* Exercise objective
In the listing below, find the line containing "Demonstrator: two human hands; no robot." and the line containing "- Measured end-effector". Repeat exactly those two lines and every line between them, nothing more.

* Recorded information
..........
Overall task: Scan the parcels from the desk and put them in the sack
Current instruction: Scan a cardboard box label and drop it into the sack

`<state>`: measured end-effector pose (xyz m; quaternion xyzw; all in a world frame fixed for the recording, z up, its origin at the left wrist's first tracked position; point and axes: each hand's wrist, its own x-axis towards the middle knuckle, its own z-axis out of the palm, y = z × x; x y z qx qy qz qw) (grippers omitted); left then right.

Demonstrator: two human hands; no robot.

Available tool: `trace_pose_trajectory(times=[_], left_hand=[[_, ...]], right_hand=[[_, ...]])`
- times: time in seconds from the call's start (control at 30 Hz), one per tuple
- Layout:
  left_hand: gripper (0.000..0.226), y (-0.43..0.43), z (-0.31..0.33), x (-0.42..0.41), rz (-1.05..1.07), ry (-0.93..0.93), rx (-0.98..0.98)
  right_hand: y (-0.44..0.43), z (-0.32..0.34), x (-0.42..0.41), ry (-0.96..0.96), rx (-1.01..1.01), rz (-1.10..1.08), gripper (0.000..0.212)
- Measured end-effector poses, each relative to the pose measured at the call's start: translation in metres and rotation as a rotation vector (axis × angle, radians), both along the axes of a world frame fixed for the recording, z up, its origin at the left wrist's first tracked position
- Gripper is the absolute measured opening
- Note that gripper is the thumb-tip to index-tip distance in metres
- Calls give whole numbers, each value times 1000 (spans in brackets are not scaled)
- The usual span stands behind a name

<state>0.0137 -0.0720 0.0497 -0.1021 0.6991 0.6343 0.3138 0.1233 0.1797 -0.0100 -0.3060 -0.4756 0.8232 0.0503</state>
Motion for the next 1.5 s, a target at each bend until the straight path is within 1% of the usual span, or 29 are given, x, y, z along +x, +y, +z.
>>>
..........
* Output of the exercise
Demonstrator: two human hands; no robot.

Available tool: `trace_pose_trajectory(times=[_], left_hand=[[_, ...]], right_hand=[[_, ...]])`
- times: time in seconds from the call's start (control at 30 Hz), one per tuple
- Layout:
  left_hand: gripper (0.000..0.226), y (-0.43..0.43), z (-0.31..0.33), x (-0.42..0.41), rz (-1.05..1.07), ry (-0.93..0.93), rx (-0.98..0.98)
  right_hand: y (-0.44..0.43), z (-0.32..0.34), x (-0.42..0.41), ry (-0.96..0.96), rx (-1.01..1.01), rz (-1.10..1.08), gripper (0.000..0.212)
- Measured end-effector poses, each relative to the pose measured at the call's start: translation in metres and rotation as a rotation vector (axis × angle, radians), both along the axes of a world frame fixed for the recording, z up, its origin at the left wrist's first tracked position

The output is finished and nothing more is needed.